Important Knowledge To Know Before Signing Horse Purchase/sale Contracts & Agreements


The buying and selling of horses should be handled in as much of a businesslike manner as any other transaction. “Horse trading” has been applied to every kind of transaction because of the many ways in which you can be misled in a sale. More than one sharp merchant who never came near a horse has been called a horse trader. Many a lifelong friendship has failed because of a verbal agreement. It may seem harsh to be particular with a friend, but all agreements should be thoroughly discussed and understood before any deal is undertaken. If possible, make a contract and put the agreement in writing with both parties signing. There will then be no doubt and no chance of saying, “I thought you meant…”

Even “friends,” or “friends of a friend,” have “just the right animal for sale.” There are many reasons for getting rid of a horse. “A man must sell a horse and just wants a good home for him and will accept a very reasonable figure. Naturally, the animal is worth more.” Beware of such bargains. Because when the horse does not turn out right the”friends of the friend” will suddenly become quite forgetful about the animal and won’t remember saying any­thing. Don’t ever commit yourself until you have a chance to examine the horse thoroughly. There are many ways of making a horse seem to step out sound. In some instances sellers have been known to shoot Novocain into a painful leg so that the horse can walk without a limp.

When you buy an animal, have the seller write a description of it and the markings. If buying a papered animal (registered), the markings are on a chart on the back of the pedigree. See that the contract states that the animal is sound and as advertised. A man bought a purebred show horse for his daughter for $3,500. They worked the animal for a week and noticed he constantly stumbled in the figure eight. A veterinarian was called and an X ray showed an old fracture down in the foot among the small bones. In this case the money was returned and the horse went back to the previous owner because the animal had been sold as sound. The seller knew about the injury, but the animal had not been used for months and did not limp in the walk. It was a case where the seller thought the affliction might not show up for some time, maybe too late to look like an old injury.

Another animal was accepted on a sale, but the final con­tract was not signed or did any money change hands. The following day the animal came down with a case of extreme colic and died a few hours later. In this case there was no transaction consummated so the seller was the loser.

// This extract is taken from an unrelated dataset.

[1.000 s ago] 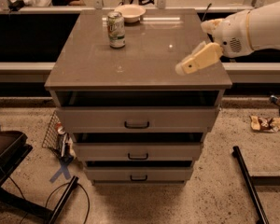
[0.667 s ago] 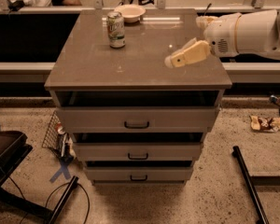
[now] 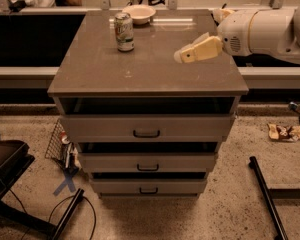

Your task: Pick 7up can

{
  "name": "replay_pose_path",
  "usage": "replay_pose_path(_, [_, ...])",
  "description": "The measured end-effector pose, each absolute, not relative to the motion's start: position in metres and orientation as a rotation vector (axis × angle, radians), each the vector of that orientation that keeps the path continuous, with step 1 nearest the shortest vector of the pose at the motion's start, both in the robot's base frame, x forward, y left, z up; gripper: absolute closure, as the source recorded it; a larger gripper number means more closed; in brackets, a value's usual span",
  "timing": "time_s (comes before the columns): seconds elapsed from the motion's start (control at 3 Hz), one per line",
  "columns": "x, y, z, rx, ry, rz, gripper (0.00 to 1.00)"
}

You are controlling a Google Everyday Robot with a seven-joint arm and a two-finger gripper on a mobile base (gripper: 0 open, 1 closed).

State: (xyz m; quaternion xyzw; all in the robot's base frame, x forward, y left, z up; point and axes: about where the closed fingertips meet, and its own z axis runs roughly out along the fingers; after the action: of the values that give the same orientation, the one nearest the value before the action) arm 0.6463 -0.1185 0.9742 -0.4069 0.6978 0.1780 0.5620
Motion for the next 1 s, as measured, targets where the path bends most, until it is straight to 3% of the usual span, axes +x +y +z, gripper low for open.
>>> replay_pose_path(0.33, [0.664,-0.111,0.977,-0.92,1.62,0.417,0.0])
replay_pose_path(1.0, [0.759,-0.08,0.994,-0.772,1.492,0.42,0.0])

A horse may be bought “on time.” However, anything happening to the animal after delivery does not change the contract and the horse must be paid for, as with any contract. The seller, on payment of a deposit, delivers the animal and there his responsibility ends. For example: a mare in foal was sold. The pregnancy was verified by the veterinarian before delivery of the mare to the new owner. The contract, signed by the purchaser, agreed to pay fifty dollars a month until paid in full. Two days after delivery the mare broke out of her corral and was struck by a car. There was no apparent injury, but when the time came for foaling there was no colt. The owner did not want to pay the balance. In this instance the seller was protected by a signed contract and by the veterinarian’s previous examination. The seller was not responsible for the animal’s care or condition after delivery.

Should the horse become mean after the sale he is still the responsibility of the purchaser. Perhaps a lack of knowledge or mishandling is the cause.